_ASSIGNMENT_: Pictures stay out; print the rest of the listing below exactly as it stands.

_GIVEN MATERIAL_:
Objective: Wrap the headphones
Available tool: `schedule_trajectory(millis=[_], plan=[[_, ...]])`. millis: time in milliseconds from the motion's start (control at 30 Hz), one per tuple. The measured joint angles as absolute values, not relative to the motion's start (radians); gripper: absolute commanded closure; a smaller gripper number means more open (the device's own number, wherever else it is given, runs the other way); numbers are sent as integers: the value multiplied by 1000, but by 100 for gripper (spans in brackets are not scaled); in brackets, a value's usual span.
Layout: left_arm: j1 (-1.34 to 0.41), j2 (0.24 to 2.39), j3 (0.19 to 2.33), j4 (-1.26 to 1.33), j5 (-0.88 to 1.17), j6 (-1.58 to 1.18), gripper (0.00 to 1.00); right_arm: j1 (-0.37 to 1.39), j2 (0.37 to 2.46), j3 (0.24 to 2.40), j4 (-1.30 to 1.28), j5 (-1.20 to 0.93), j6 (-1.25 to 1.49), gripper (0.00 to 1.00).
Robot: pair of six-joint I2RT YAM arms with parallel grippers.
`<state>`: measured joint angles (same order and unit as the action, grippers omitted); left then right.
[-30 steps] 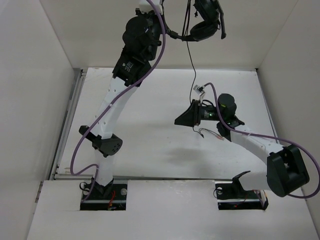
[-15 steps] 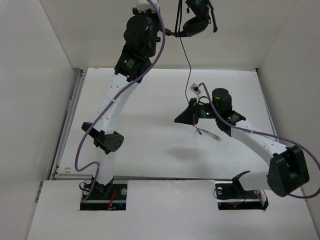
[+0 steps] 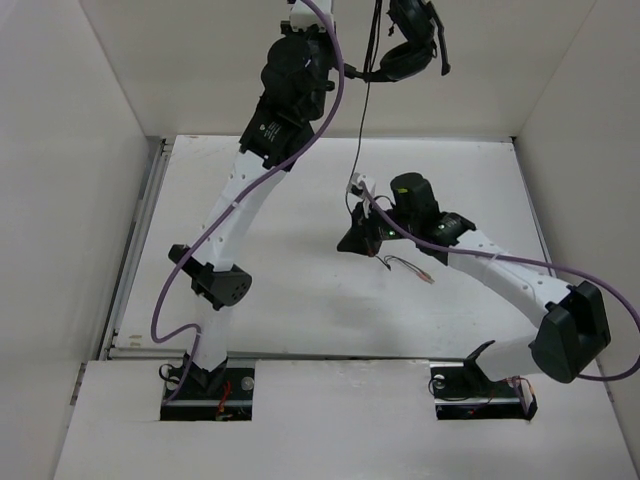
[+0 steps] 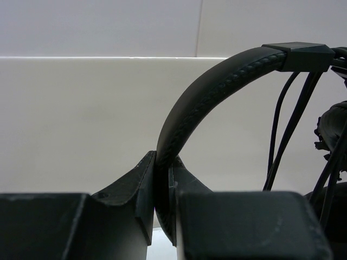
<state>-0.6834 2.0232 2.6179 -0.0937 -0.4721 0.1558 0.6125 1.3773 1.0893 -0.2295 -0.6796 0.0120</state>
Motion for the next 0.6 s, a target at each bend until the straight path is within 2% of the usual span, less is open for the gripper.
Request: schedule_trajectory(millis=[367,600], plan=[[-672,2048,2603,-85,-474,155,99,657,1415,1213,-397,-596,-138,98],[-622,2049,2402,-39,-477,166,99,658,1430,1483,-618,-462,-353,98]])
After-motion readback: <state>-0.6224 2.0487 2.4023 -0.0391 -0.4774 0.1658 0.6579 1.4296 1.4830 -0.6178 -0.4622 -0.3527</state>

_ANSWER TO THIS PROBLEM_:
Objective: Wrap the headphones
Available tool: `schedule_trajectory(millis=[_], plan=[[_, ...]])`. millis: time in milliseconds from the motion's start (control at 30 Hz), one per tuple. The measured joint angles as absolute values, not relative to the motion's start (radians); gripper: absolute commanded closure; a smaller gripper number means more open (the device's own number, wherever else it is given, runs the other way); numbers are sent as integers: the value multiplied by 1000, but by 100 for gripper (spans in brackets are not scaled); in brackets, a value's usual span.
Layout: left_arm: j1 (-1.34 to 0.41), j2 (0.24 to 2.39), j3 (0.19 to 2.33), j4 (-1.26 to 1.33), j5 (-0.88 to 1.17), j6 (-1.58 to 1.18), gripper (0.00 to 1.00); right_arm: j1 (-0.37 to 1.39), j2 (0.37 to 2.46), j3 (0.24 to 2.40), j4 (-1.30 to 1.28), j5 (-1.20 to 0.93), j6 (-1.25 to 1.49), gripper (0.00 to 1.00).
Robot: pair of six-joint I2RT YAM arms with parallel grippers.
`<state>`: measured joint angles (same order and unit as the action, grippers omitted); left then right.
[-30 steps] 
[-15 steps] 
[+0 steps] 
[+0 steps] 
<state>-0.6834 2.0232 2.6179 -0.0937 -0.4721 0.1558 0.6125 1.3773 1.0893 -0.2295 -0.6796 0.0120</state>
Motion for the next 0.6 s, a target at each bend until the straight path is within 2% of the usual span, less is open for the gripper.
Request: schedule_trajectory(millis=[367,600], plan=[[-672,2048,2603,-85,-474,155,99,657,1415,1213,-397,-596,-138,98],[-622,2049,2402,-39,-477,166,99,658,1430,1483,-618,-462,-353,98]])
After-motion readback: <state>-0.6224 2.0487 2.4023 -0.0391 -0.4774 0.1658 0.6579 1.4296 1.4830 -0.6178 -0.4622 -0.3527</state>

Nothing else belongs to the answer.